L’Europa della Troika ha deciso che i cittadini italiani (ma anche gli studenti inglesi, gli indignati spagnoli e greci, perfino i ribelli libici ed egiziani) non avessero diritto all’autodeterminazione. Che l’interesse particolare dell’1%, per usare il gergo di #OccupyWallStreet, avesse molto più valore delle scelte del 99%.
A New York è stato necessario infiltrare il movimento, sfibrarlo dall’interno e delegittimarlo dall’esterno. In Italia le scelte del podestà forestiero, misurate con il nuovo termometro dello spread, hanno inaugurato un nuovo corso. 

Una via d’uscita, però, ci sarebbe stata. Perché, quando uno spettro si aggirava per l’Europa, lo spettro della partecipazione e della richiesta di informazione libera, lo spettro dell’uguaglianza sociale, dei diritti e dello sviluppo sostenibile, la sinistra europea non ne ha approfittato. Si è rinchiusa nell’autoreferenzialità nel migliore dei casi, nelle politiche neoliberiste coperte dalla retorica di merito ed efficienza nel peggiore.

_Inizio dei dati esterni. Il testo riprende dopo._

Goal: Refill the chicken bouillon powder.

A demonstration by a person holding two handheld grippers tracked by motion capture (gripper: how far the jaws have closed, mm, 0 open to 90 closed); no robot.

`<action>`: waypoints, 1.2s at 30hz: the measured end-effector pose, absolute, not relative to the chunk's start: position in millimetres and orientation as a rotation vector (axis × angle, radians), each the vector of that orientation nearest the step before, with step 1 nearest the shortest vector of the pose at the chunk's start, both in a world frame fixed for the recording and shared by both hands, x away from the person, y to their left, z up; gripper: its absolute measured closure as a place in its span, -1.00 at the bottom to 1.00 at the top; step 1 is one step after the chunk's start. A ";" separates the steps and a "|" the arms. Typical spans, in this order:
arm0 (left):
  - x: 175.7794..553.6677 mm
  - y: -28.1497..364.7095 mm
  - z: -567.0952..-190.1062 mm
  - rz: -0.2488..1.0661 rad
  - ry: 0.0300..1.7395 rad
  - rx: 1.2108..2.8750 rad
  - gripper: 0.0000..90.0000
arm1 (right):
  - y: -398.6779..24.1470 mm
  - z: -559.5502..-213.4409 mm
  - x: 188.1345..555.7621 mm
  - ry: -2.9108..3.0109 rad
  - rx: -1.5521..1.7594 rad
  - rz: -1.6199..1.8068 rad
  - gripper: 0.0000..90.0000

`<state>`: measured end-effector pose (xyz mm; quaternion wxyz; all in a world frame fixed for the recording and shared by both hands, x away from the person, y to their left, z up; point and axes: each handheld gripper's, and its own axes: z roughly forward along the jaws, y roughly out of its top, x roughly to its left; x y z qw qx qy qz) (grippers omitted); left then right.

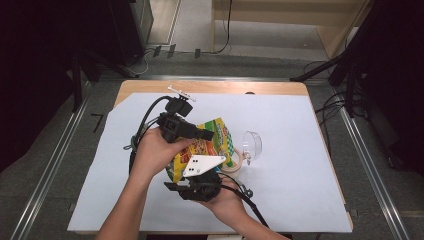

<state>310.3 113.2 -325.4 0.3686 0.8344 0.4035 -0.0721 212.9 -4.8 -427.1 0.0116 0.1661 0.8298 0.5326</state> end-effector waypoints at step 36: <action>309.4 111.9 -325.9 -0.183 1.034 2.142 0.64 | -4.5 -427.6 213.0 2.588 0.517 1.657 0.60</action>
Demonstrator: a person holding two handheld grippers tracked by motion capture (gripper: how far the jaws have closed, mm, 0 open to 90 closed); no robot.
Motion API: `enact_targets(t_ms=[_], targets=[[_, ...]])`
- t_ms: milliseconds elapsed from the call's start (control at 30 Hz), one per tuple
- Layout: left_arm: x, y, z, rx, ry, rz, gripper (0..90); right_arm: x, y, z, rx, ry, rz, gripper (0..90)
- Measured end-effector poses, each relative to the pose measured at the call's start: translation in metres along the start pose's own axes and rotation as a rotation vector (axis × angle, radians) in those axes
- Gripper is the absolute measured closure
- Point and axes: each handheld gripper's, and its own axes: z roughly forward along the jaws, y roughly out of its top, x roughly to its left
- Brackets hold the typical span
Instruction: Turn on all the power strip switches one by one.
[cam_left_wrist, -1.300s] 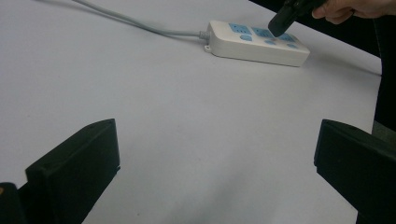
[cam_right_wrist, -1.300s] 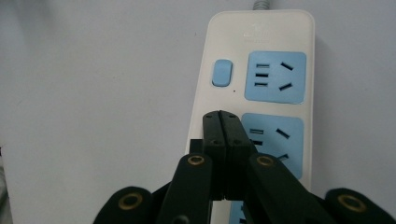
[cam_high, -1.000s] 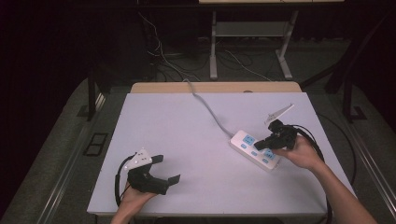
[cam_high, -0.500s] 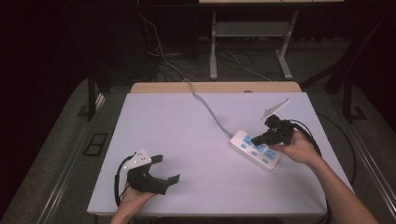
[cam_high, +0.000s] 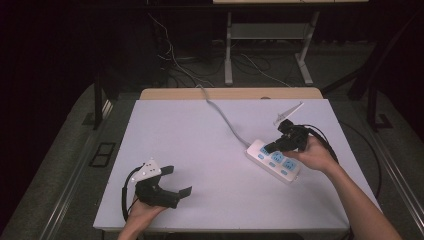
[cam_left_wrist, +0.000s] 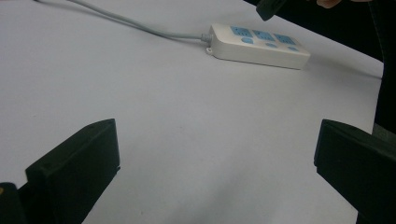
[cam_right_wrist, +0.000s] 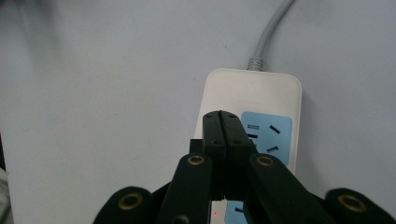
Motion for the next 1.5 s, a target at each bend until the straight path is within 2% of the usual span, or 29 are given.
enact_targets(t_ms=[200, 833, 1133, 1500], targets=[[0.0, 0.0, 0.0, 0.0, 0.001, -0.002, 0.0, 0.001, 0.002, 0.008, 0.013, 0.007, -0.002, 89.7], [0.0, 0.0, -0.001, -0.002, 0.004, -0.002, 0.0, -0.006, 0.003, 0.023, 0.01, 0.022, 0.015, 89.7], [0.001, 0.0, -0.001, 0.0, 0.004, 0.0, 0.0, -0.005, 0.003, 0.031, 0.029, 0.034, 0.012, 89.7], [0.0, 0.0, -0.001, 0.0, 0.003, 0.001, 0.0, -0.006, 0.0, 0.033, 0.011, 0.026, 0.013, 89.8]])
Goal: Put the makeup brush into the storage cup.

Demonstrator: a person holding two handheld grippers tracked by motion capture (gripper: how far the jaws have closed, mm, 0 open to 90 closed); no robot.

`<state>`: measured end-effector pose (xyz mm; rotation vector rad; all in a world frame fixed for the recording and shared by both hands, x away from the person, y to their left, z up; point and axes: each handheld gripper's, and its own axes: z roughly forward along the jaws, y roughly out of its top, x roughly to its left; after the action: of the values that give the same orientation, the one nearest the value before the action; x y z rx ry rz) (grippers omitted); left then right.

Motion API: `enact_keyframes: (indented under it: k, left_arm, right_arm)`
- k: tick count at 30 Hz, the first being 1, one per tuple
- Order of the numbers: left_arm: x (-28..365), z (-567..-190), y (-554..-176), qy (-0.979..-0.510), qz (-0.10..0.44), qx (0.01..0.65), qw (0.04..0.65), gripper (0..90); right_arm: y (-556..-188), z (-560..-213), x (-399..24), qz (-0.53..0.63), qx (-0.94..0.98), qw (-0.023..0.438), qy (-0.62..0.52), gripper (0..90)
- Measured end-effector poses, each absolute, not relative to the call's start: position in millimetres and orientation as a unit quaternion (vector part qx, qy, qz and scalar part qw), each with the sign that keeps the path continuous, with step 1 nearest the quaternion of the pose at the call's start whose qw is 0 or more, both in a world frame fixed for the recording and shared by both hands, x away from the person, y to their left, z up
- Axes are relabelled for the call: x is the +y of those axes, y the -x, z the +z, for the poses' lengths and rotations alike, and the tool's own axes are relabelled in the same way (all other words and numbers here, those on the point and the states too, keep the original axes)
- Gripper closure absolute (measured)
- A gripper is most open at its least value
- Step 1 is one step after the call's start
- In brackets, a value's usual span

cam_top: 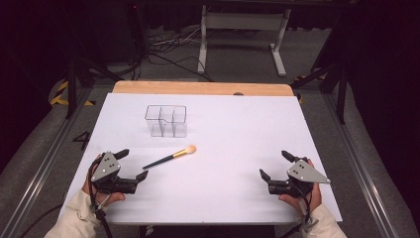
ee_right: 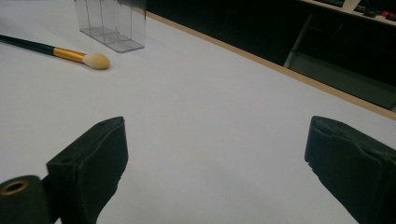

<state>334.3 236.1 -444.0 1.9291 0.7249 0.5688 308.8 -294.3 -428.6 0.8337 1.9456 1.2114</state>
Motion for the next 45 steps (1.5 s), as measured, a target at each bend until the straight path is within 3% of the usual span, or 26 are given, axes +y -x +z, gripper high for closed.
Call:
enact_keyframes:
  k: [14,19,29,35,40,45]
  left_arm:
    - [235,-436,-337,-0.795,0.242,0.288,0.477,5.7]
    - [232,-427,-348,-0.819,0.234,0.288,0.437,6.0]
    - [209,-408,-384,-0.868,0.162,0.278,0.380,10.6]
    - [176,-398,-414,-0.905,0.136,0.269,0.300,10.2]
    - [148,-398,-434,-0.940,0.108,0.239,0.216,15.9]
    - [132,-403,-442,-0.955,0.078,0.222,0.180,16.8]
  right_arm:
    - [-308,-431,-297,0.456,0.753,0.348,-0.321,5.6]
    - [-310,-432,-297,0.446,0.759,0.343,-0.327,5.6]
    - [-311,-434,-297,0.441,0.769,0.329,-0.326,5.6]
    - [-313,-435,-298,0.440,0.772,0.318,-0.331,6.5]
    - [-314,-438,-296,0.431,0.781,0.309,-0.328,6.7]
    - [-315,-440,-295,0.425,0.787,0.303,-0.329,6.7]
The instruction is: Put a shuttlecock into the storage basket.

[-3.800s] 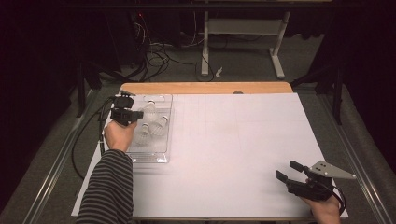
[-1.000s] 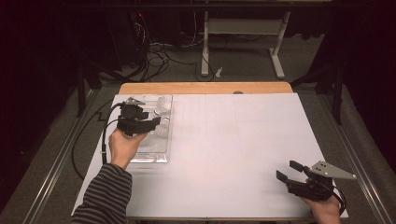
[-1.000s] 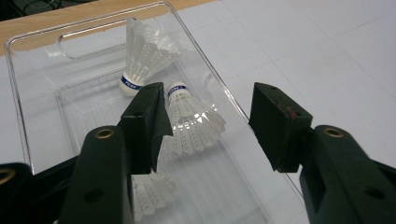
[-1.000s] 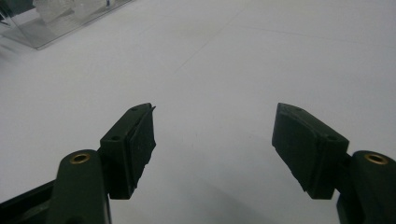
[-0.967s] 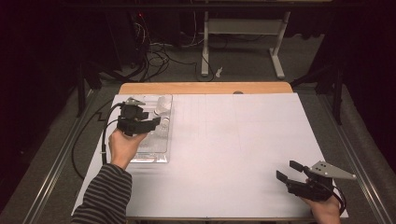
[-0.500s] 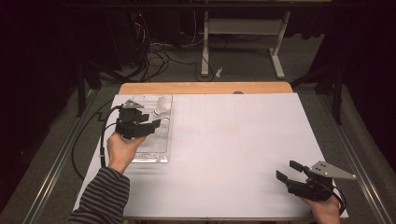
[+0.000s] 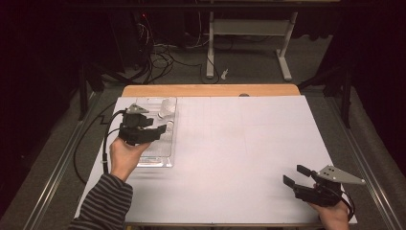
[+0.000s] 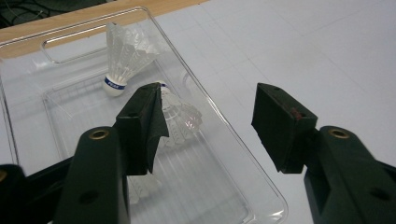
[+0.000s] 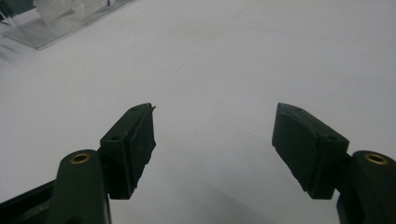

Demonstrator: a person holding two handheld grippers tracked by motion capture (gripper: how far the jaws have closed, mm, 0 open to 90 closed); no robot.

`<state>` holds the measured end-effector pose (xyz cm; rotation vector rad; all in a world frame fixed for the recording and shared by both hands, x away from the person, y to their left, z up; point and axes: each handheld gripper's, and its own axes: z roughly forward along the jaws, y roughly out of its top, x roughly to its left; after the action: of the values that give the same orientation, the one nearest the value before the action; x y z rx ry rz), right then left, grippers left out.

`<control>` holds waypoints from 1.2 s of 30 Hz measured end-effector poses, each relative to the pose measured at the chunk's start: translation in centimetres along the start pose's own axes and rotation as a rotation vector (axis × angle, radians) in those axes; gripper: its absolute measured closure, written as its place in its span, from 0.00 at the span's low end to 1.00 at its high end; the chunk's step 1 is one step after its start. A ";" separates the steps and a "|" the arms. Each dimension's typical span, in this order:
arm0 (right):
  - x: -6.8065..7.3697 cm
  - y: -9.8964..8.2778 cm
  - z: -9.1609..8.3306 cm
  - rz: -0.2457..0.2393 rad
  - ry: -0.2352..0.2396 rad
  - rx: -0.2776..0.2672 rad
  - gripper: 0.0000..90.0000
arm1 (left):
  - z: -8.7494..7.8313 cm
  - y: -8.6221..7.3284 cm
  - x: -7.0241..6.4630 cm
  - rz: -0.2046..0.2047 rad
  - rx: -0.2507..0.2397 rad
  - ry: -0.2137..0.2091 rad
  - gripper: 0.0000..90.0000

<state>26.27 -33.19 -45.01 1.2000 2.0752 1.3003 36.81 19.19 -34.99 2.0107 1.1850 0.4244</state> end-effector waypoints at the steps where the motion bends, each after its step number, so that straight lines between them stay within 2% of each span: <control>1: 0.0 0.0 0.0 0.000 0.000 0.000 0.34 | -0.1 0.0 0.0 0.000 -0.001 -0.001 0.48; 13: 0.0 0.0 0.0 0.001 0.001 0.000 0.34 | -0.6 -0.5 -0.4 -0.003 -0.026 -0.033 0.48; 26: 0.0 0.0 0.0 0.003 0.002 0.001 0.34 | -1.4 -1.3 -0.7 0.000 -0.055 -0.041 0.48; 36: 0.0 0.0 0.0 0.001 0.002 0.000 0.34 | -1.8 -1.8 -1.1 0.010 -0.059 -0.043 0.48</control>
<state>26.27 -33.17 -45.02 1.2000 2.0763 1.3017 34.06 19.53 -35.08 1.9658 1.1242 0.4140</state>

Il 2011 è stato l’anno dell’occasione sprecata. L’anno durante il quale, di fronte a misure che vanificavano le scelte popolari, la sinistra avrebbe dovuto schierarsi compatta dalla parte del popolo e pretendere, forte del consenso collettivo, la costruzione di un’Europa dei popoli, nella quale le decisioni vengano prese da enti rappresentativi e in cui le agenzie di rating non costituiscano la base delle valutazioni e delle scelte di politica economica. L’anno durante il quale si sarebbe dovuta affermare la necessità di attuare le costituzioni sociali e antifasciste, temute dai fantomatici mercati perché affermanti un modello di politica che sulla persona, e non sul denaro, basa le proprie scelte. L’anno durante il quale studiare un piano di sviluppo economico europeo, che renda i lavoratori dell’Unione uguali nei diritti e non nella schiavitù, per eliminare (inizialmente a livello continentale, potenzialmente a livello globale) il ricatto della delocalizzazione.
Invece l’occasione è stata sprecata. 

La critica alla politica economica europea è stata ormai monopolizzata dall’estrema destra becera, ma propagandisticamente più efficace.
Se in Ungheria la Costituzione è stata modificata in senso autoritario e nazionalista, se in Francia Marine Le Pen può dirsi pronta a ruoli di governo, se in Polonia i neofascisti si sviluppano sempre di più e se in Grecia Alba Dorata non è esattamente un movimento residuale, la colpa è di chi, a sinistra, avrebbe potuto intercettare le spinte positive della società verso un’Europa diversa ma ha sprecato l’occasione.